# What is needed
Every line below from the one containing "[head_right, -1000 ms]" through the one containing "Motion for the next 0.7" must be transcribed exactly. Omit all lines outside that stretch.

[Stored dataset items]
- - - - - - -
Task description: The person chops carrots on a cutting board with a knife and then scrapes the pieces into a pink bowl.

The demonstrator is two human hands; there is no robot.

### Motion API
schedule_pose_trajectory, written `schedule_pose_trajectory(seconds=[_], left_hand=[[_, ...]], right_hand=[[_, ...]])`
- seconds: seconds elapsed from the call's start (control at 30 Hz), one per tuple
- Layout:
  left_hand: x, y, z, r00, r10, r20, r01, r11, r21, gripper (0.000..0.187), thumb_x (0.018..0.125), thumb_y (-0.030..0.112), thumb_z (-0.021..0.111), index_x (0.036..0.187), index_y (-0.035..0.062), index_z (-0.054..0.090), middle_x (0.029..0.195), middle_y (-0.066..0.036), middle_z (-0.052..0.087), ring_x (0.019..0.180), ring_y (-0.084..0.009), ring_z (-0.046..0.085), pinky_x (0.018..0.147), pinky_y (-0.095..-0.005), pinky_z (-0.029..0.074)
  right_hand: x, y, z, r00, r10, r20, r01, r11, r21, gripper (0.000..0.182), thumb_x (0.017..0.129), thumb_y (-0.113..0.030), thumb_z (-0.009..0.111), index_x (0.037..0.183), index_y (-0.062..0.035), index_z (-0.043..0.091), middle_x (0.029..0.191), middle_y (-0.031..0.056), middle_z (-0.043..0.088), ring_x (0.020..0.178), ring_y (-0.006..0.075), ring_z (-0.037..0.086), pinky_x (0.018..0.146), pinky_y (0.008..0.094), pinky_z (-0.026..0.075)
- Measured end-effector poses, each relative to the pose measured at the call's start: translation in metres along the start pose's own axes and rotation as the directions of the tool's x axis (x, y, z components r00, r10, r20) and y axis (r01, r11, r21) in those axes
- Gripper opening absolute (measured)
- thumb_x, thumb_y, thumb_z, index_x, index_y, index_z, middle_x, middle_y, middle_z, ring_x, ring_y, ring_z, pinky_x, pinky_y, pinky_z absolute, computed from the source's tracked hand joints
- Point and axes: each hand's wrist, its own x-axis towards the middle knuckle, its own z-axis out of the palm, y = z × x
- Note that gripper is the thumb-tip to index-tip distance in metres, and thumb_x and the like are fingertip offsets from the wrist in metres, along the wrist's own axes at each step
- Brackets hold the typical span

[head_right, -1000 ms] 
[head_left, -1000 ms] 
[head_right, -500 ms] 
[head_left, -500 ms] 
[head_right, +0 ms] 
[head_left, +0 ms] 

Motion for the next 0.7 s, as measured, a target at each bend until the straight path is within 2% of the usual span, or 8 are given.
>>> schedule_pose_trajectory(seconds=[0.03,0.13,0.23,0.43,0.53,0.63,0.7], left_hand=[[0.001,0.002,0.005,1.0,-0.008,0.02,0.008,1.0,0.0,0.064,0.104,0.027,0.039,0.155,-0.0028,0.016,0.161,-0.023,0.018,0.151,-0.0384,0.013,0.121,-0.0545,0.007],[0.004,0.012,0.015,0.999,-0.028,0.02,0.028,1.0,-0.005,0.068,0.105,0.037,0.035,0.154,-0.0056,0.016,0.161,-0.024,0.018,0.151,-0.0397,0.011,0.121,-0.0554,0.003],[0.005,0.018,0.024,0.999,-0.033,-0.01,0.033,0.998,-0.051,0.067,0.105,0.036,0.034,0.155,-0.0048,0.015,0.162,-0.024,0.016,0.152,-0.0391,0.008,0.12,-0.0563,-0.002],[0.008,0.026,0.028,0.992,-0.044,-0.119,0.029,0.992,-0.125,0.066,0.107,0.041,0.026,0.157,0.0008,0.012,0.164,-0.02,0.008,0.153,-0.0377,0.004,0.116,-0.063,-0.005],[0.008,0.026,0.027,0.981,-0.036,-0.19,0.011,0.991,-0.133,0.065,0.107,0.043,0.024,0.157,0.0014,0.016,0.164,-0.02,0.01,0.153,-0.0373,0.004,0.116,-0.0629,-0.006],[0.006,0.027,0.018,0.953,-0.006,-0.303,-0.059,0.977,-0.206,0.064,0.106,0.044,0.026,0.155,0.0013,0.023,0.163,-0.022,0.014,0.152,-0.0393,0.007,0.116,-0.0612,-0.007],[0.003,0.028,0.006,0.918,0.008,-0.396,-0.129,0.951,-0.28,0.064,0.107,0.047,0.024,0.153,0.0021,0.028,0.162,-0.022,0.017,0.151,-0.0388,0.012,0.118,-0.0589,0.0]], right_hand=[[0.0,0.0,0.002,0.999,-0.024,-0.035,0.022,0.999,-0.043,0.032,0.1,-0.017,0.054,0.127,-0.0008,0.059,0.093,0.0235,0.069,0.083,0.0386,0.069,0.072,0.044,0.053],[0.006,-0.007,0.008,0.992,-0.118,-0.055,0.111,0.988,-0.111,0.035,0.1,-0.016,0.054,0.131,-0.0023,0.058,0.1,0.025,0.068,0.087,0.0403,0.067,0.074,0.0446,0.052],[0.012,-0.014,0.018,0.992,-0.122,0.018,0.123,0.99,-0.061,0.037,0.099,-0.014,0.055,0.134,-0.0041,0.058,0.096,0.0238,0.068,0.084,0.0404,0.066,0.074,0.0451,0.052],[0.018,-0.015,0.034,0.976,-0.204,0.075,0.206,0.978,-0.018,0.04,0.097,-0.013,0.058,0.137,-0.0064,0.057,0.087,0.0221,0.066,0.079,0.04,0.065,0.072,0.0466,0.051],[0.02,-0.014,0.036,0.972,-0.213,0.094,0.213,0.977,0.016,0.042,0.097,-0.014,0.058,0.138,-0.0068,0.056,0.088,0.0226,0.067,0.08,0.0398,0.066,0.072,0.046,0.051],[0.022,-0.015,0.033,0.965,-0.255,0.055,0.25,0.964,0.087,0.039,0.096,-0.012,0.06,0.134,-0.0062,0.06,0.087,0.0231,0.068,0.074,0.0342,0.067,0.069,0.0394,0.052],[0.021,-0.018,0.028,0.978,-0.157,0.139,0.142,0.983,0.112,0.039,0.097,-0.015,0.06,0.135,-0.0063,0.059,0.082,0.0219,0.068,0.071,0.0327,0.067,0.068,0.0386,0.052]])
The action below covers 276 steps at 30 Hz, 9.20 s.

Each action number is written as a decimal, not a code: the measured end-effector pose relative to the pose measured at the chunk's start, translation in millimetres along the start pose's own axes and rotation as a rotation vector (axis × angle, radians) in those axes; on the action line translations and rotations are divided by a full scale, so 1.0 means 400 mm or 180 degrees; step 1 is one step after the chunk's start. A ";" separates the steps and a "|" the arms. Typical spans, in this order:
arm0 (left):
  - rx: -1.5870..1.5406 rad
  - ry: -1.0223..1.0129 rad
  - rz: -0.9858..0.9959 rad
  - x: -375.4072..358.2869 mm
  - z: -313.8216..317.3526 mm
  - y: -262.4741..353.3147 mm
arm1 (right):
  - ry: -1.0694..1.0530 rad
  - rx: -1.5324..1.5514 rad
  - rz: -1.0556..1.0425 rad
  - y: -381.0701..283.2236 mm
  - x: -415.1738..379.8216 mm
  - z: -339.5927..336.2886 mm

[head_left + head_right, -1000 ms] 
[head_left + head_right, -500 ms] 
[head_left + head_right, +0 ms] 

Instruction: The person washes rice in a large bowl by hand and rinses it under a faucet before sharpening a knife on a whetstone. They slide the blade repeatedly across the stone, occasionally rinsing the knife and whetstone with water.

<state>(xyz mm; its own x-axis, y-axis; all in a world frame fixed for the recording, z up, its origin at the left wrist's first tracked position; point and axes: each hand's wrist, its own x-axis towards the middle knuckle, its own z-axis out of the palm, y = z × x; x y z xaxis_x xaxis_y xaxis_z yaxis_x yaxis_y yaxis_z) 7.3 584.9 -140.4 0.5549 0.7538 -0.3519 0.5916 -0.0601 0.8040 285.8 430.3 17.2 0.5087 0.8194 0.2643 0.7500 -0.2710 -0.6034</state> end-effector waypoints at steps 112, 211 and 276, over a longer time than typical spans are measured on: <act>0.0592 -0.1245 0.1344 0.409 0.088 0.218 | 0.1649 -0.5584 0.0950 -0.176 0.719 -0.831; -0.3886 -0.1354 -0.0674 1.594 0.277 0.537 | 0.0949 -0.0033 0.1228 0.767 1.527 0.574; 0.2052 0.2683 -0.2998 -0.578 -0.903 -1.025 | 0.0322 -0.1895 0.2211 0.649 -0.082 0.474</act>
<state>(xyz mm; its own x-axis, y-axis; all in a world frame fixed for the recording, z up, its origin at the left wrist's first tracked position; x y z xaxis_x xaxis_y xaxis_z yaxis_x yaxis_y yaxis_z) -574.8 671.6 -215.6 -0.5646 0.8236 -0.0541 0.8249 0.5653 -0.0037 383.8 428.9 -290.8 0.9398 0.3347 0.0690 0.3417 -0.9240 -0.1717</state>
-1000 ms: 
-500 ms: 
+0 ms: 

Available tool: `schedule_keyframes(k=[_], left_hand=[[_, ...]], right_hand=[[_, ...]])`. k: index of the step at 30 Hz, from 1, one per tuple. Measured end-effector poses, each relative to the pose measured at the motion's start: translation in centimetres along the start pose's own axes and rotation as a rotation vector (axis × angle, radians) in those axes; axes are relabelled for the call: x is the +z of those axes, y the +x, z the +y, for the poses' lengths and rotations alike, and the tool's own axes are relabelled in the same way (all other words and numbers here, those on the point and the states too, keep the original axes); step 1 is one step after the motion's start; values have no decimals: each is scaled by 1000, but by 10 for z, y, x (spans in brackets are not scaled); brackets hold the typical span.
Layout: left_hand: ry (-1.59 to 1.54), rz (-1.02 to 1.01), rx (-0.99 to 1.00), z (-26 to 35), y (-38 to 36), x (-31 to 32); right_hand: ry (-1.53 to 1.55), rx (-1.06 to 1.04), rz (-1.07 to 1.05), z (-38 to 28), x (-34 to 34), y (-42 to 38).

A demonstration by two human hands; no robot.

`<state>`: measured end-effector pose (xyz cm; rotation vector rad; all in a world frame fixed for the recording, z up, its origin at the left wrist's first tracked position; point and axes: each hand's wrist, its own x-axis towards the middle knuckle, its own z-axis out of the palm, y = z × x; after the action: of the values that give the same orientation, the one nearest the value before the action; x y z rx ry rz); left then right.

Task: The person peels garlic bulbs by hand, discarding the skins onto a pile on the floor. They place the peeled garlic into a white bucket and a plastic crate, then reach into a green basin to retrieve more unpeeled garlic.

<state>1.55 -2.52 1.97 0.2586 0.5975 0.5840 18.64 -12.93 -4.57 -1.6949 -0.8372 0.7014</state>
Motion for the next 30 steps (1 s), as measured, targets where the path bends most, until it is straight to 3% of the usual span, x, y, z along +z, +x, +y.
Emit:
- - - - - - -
# Output of the task
[head_right, -1000 ms] 
[head_left, -1000 ms] 
[head_right, -500 ms] 
[head_left, -500 ms] 
[head_right, +0 ms] 
[head_left, +0 ms] 

Motion for the next 0.7 s, as measured, a target at each bend until the straight path is within 2% of the usual span, or 8 are given.

The response to the exercise has been completed.